At home, the union between Scotland and England was looking increasingly shaky, and it was perhaps only a grim awareness of the incompetence of the Scottish Executive which had caused the Scots to vote, by a very narrow margin, to preserve Britain as a political entity. In England, the beleaguered Liberal-Democrat government lurched from economic crisis to economic crisis as it tried to deal with crop-failures and floods, although it was difficult to see what it could have done differently or better. There had been a huge wave of migration from Eastern Europe into Britain, but the Polish economic boom which began in 2012 had led to most of the migrants returning home again, along with many Britons who had seen their homes become almost worthless due to repeated flooding.
Once, talking quietly to Luna after a light, shared breakfast of fresh croissants and scrambled egg, he asked her about her private life, and she told him that she had spent six years married to a fellow naturalist, before the relationship drifted apart. "We had a lot of interests in common, of course," she said dreamily, "but common interests turned out to be all we had in common."

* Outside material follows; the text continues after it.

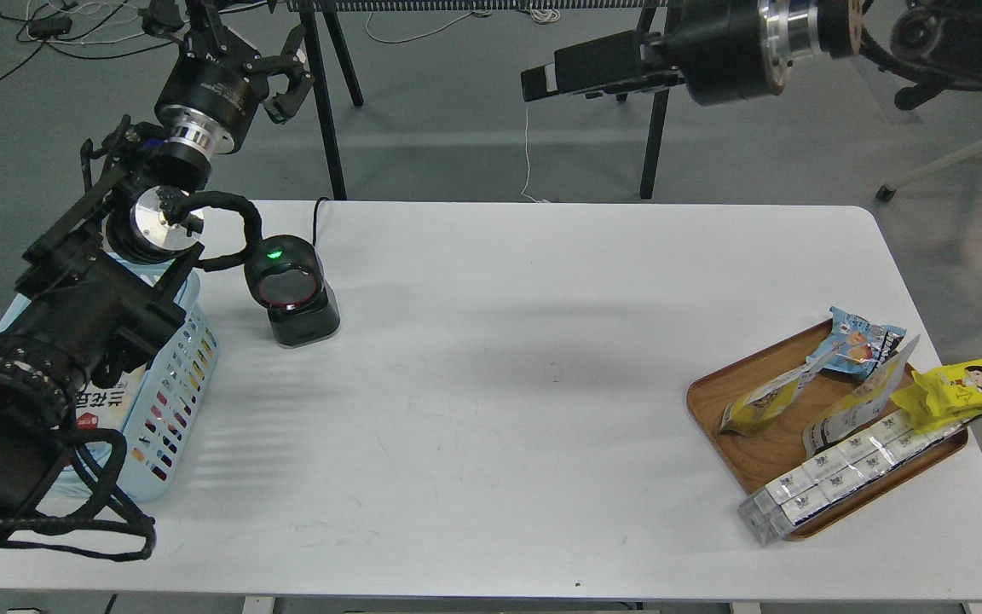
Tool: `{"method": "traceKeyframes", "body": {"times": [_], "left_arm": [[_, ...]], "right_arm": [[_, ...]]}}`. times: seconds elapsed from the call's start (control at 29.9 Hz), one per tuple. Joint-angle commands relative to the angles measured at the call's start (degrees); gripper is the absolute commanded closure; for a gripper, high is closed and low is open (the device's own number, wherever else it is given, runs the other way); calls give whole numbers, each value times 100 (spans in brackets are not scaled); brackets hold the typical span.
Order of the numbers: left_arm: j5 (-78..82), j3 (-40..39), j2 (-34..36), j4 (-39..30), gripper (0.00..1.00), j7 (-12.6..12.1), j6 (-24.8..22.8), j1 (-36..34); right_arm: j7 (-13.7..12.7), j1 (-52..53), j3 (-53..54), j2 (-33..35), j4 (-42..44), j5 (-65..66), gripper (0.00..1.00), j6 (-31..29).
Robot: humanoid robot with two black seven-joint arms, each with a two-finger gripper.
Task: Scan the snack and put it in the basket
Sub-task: 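Raise the right arm and move the right gripper toward the wooden tray, then lower the right gripper and grasp the yellow-and-white snack pouch on the tray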
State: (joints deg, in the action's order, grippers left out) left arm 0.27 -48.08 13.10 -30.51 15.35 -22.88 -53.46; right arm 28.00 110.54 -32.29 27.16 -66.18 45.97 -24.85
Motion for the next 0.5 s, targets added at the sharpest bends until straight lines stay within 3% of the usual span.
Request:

"An excellent basis for a friendship, I would imagine, but a poor one for a romance."
"Quite. He still writes to me, of course, and tells me all about his latest creatures."
Specimens from her own explorations were organized impressively neatly, laid out in drawers in dark-wood cases, rank upon rank: he had seen them, lining the corridor, whenever he wavered unsteadily across it to use the lavvie, or to soak himself in her ample bath, easing the burning ache in his bones and experimenting cautiously with the parameters and sensations of his renewed body.
She smiled one of her odd smiles. "I'd almost rather have Rolf just as a friend anyway. People may love you for all sorts of reasons which don't really have very much to do with you, if you see what I mean. Being liked is so much more personal, don't you find?"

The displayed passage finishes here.